Atul Gawande does some old-fashioned shoe-leather reporting for the New Yorker in his hometown of Athens, Ohio, and unearths some valuable insights:
A right makes no distinction between the deserving and the undeserving, and that felt perverse to Maria and Joe. They both told me about people they know who don't work and yet get Medicaid coverage with no premiums, no deductibles, no co-pays, no costs at all—coverage that the Duttons couldn't dream of.
"I see people on the same road I live on who have never worked a lick in their life," Joe said, his voice rising. "They're living on disability incomes, and they're healthier than I am." Maria described a relative who got disability payments and a Medicaid card for a supposedly bad back, while taking off-the-books roofing jobs....
"My personal opinion is that anytime the government steps in and says, 'You must do this,' it's overstepping its boundaries," Joe said. "A father, mother, two kids working their asses off—they're making minimum wage and are barely getting by—I have no problem helping them. If I have someone who's spent his whole life a drunk and a wastrel, no, I have no desire to help. That's just the basics."

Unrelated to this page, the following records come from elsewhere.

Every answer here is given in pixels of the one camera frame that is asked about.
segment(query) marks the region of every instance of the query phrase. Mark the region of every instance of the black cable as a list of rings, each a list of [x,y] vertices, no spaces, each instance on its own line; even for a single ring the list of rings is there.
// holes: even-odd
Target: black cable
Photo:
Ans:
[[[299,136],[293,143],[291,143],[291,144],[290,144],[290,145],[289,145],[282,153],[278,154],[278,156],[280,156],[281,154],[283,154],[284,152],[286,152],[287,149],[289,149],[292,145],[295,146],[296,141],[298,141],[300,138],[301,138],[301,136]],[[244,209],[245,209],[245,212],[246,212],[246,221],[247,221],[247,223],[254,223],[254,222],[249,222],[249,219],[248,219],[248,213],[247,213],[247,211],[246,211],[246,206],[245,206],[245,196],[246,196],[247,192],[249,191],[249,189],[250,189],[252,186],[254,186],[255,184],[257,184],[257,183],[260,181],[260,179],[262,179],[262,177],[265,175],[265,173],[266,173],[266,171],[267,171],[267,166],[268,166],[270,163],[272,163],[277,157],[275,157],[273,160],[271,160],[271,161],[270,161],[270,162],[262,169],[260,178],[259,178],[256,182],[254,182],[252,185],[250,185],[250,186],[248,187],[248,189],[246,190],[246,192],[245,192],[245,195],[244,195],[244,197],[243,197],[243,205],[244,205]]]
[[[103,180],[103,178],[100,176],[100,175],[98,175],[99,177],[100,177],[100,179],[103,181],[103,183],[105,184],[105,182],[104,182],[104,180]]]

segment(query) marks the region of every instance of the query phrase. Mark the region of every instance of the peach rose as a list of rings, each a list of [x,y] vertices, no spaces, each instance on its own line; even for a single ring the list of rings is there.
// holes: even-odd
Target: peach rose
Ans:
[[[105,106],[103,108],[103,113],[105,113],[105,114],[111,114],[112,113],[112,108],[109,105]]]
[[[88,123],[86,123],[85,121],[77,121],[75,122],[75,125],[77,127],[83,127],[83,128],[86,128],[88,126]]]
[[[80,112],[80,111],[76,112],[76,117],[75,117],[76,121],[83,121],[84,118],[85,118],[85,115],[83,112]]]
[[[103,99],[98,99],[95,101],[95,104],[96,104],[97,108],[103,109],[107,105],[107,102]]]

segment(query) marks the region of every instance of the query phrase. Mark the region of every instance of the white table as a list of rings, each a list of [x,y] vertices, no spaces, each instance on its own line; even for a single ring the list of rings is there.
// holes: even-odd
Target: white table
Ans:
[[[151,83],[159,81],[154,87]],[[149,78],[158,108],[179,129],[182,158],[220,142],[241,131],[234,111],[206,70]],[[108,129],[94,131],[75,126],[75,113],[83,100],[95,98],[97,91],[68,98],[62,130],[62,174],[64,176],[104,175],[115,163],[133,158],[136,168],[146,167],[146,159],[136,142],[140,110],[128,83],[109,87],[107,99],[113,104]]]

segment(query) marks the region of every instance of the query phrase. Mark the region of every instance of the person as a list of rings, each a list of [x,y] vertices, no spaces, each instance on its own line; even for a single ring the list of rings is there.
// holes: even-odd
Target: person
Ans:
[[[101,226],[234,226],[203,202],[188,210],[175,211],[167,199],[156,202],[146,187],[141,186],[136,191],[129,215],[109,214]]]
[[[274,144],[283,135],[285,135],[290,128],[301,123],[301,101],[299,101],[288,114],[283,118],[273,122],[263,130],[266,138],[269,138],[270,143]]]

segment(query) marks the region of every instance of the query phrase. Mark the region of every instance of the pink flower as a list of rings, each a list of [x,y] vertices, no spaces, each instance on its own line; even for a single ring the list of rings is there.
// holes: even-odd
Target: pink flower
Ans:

Such feelings are widely shared...
Before I entered the field of public health, where it's a given that health care is a right and not a privilege, I had grown up steeped in a set of core Midwestern beliefs: that you can't get something for nothing, and that you should be reluctant to impose on others and, likewise, to be imposed upon.
Health care reform, in other words, shares some similar characteristics to what in the 1990s we used to call "welfare reform."
Gawande goes slightly off course in my view toward the end of the article when he writes about a guy who had a heart attack:
It was only after this experience that Mark realized what the A.C.A. had given him. Like twenty-seven per cent of adults under sixty-five, he now had a preëxisting condition that would have made him uninsurable on the individual market before health-care reform went into effect. But the A.C.A. requires insurers to accept everyone, regardless of health history, and to charge the healthy and the less healthy the same community rate.
Actually, at least 18 states — including Ohio, where Mark lived — had some version of a "guaranteed issue" law before ObamaCare. And the Health Insurance Portability and Accountability Act of 1996 (also known as Kennedy-Kassebaum) included additional guaranteed issue provisions at the federal level. That's not to say there was no pre-existing condition problem before ObamaCare. Without "community rating," or prices set without considering the pre-existing condition, "guaranteed issue" doesn't mean much, because they can offer you insurance with premiums you can't afford. Some states had both guaranteed issue and community rating but their premiums were also pretty expensive. And if you lived in a state without a state guaranteed issue law, you might have been out of luck. You could move to another state with more favorable rules, or wait for political pressure in your state to change the laws. (This short paper from the Kaiser Family Foundation has some maps showing the rules on a state-by-state basis.) But it's not really accurate, in my view, to say that Mark would have been "uninsurable" before ObamaCare.